In retrospect, it’s only logical that we eventually would find ourselves behind the wheel of a nearly $70,000 Hyundai. Loosely following the blueprint used by the trio of Japanese manufacturers that launched upscale divisions in the late 20th century, Hyundai’s newly minted Genesis is meant to put a little space between its upmarket offerings and the value-oriented fare it built its name on. Morphing the model name of its Hyundai Genesis coupe and sedan into a stand-alone brand also creates a place in which to move loyal customers as their income and tastes permit more upscale pursuits. With the G90 standing as the new brand’s top offering, we secured one for a 40,000-mile long-term test.
Hyundai has a reputation for tilting the feature-content-to-price ratio in favor of the consumer, and its upscale Genesis division follows that formula. If you get a kick out of optioning a vehicle to the $100,000 mark, turn your attention elsewhere. For a segment-reasonable $69,050 base price, our G90 includes all the modern conveniences and then some: nappa-leather-upholstered, heated and cooled, multi-adjustable front seats (22-way driver, 16-way passenger); a leather-covered dash, steering wheel, and door panels with real wood accents; acoustic laminated glass; rear-side-window and backlight sunshades; a head-up display; adaptive cruise control with stop-and-go capability; a 12.3-inch infotainment screen; and a 17-speaker Lexicon audio system, just to name the highlights. The only way to inflate the G90 Premium’s sticker is to add $2500 for Hyundai’s HTRAC all-wheel drive. Or one can step up to the Ultimate trim, which costs an additional $1600 and replaces the Premium’s 365-hp twin-turbo 3.3-liter V-6 with a 420-hp naturally aspirated 5.0-liter V-8 (and again offers all-wheel drive for $2500).
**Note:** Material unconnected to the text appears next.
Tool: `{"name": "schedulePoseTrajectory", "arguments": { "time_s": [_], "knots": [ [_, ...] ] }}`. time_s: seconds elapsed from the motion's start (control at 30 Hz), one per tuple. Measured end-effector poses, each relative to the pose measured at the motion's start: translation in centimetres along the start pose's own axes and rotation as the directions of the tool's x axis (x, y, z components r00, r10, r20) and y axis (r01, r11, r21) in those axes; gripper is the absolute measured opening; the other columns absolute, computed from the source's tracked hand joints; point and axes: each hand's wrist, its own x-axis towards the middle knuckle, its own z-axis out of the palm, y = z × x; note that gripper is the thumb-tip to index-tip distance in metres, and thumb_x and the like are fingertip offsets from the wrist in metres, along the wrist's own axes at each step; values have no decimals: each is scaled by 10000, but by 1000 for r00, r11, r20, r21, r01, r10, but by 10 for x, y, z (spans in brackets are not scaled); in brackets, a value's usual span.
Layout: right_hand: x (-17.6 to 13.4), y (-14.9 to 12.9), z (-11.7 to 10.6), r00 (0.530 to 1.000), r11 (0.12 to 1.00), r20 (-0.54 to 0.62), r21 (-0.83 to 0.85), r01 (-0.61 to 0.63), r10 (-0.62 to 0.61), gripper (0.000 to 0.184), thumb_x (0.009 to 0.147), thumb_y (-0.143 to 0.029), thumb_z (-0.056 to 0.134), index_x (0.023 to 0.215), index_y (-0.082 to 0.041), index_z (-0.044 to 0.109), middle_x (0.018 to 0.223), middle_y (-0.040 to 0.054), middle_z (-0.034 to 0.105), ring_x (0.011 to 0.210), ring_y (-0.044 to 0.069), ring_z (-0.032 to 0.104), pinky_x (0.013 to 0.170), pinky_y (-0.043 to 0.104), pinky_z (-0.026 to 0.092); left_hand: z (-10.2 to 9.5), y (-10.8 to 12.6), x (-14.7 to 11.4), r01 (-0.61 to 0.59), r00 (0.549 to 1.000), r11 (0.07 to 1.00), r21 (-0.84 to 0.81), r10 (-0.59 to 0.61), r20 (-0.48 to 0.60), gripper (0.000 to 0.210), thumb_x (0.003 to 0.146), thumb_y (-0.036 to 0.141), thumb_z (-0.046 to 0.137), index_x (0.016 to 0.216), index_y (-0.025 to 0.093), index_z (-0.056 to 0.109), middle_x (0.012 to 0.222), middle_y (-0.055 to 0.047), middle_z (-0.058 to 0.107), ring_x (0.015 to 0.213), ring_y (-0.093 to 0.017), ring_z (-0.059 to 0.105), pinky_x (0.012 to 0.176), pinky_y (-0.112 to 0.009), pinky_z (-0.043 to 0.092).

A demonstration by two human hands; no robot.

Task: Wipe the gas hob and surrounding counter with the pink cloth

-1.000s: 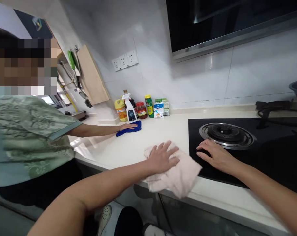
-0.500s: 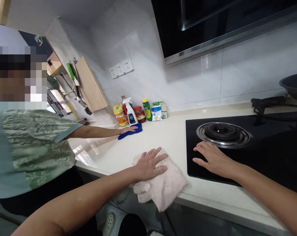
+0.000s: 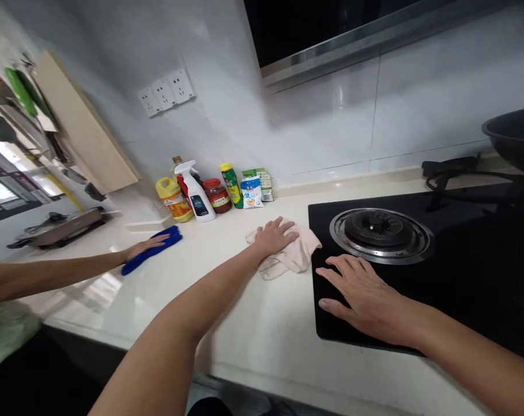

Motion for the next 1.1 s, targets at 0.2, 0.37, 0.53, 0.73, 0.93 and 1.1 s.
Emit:
{"name": "schedulePoseTrajectory", "arguments": {
  "time_s": [0.2, 0.37, 0.53, 0.73, 0.93, 1.1],
  "knots": [
    [0, 0, -6, 1000, 999, 12, 38, 1, -2, 548, 971, -574, 470, 1378, -224, 583, 1414, 155, 509, 1309, 365, 430, 1089, 620, 355, 4, -11, 71, 57, 998, 998, -25, -57, -21, 684, 920, 755, 272, 1519, 440, 376, 1680, -20, 225, 1484, -368, 283, 1141, -679, 236],
    [1, 2, -6, 1000, 997, 7, 73, -7, 7, 586, 953, -643, 462, 1382, -266, 590, 1404, 143, 526, 1310, 376, 431, 1072, 641, 362, 5, -21, 104, 100, 995, 994, -42, -100, -17, 714, 922, 752, 259, 1541, 409, 351, 1686, -48, 203, 1488, -400, 258, 1134, -699, 210],
    [0, 5, -8, 999, 996, 33, 89, -15, 12, 599, 954, -660, 456, 1402, -281, 575, 1417, 135, 520, 1327, 364, 418, 1085, 626, 357, 4, -26, 100, 106, 994, 993, -43, -106, -4, 717, 928, 752, 242, 1555, 412, 316, 1695, -38, 169, 1497, -385, 250, 1153, -669, 204],
    [-1, 8, -10, 995, 996, 98, 84, -26, 17, 620, 952, -676, 444, 1414, -280, 561, 1460, 120, 490, 1378, 340, 384, 1136, 588, 319, 0, -43, 40, 93, 996, 996, -4, -93, 7, 672, 959, 720, 241, 1552, 412, 317, 1694, -35, 175, 1504, -359, 251, 1151, -646, 243],
    [-1, 10, -7, 993, 998, 113, 64, -24, 17, 645, 948, -685, 422, 1417, -268, 564, 1473, 123, 484, 1394, 334, 373, 1157, 571, 295, -8, -62, -70, 86, 996, 995, 47, -87, 27, 632, 998, 676, 253, 1563, 397, 298, 1691, -53, 183, 1505, -310, 270, 1156, -595, 284],
    [-2, 10, -3, 998, 998, 67, 65, -3, -1, 647, 936, -700, 410, 1398, -281, 584, 1437, 112, 521, 1359, 337, 421, 1137, 554, 339, -8, -60, -175, 77, 996, 993, 91, -80, 33, 609, 1011, 636, 318, 1572, 399, 293, 1696, -38, 161, 1511, -327, 262, 1175, -571, 276]
  ]
}}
While $1600 for 55 ponies may seem like a bargain, the grunt portion of the deal isn’t as convincing. Whereas all 376 lb-ft of the turbo V-6’s torque is on the job as soon as 1300 rpm, the V-8’s 383 lb-ft don’t punch in fully until 5000 rpm.
Matched with an eight-speed automatic transmission, our V-6 G90 seems to have hit the sweet spot. Early logbook entries agree that the combo pulls hard, shifts precisely, and sounds good doing so. Our initial assessments of the G90’s powertrain were confirmed at the test track, where it laid down a respectable 5.2-second zero-to-60-mph time and scooted through the quarter-mile in 13.8 seconds. Braking from 70 mph consumed 182 feet.
As for rolling stock, our Patagonia Blue G90 arrived sporting a quartet of hefty-looking 19-inch chrome aluminum wheels wrapped in Continental ContiProContact tires. The multilink front and rear suspensions utilize adaptive dampers, with mixed results. While the ride is supple, the handling and body movements can get a bit sloppy. We can think of several competitors that better manage the ride/handling/comfort equation, although the G90 never pretends to be anything but a competent luxury barge.
Considering the G90’s cavernous and well-appointed interior, it’s only natural that the car would get the nod from those with a lot of highway miles to cover. Less than a week after arriving, the G90 was pressed into service to transport staffers to Virginia International Raceway for our annual Lighting Lap competition. Barely two weeks after its return, associate online editor Joseph Capparella climbed behind the wheel for a run to North Carolina, reporting an indicated 27 mpg for portions of the trip. In between highway jaunts, the G90’s enormous back seat, which is wide enough for three people even if they aren’t particularly friendly, makes it a top choice for lunch runs. Our overall fuel economy to date is 23 mpg, which falls on the sweet side of its 20-mpg combined EPA rating.
Although we have accumulated fewer than 5000 miles at this point, we are encouraged by the G90’s rock-solid reliability, coddling interior, and hushed ride. We’ll see how this story develops over the next 35,000 miles.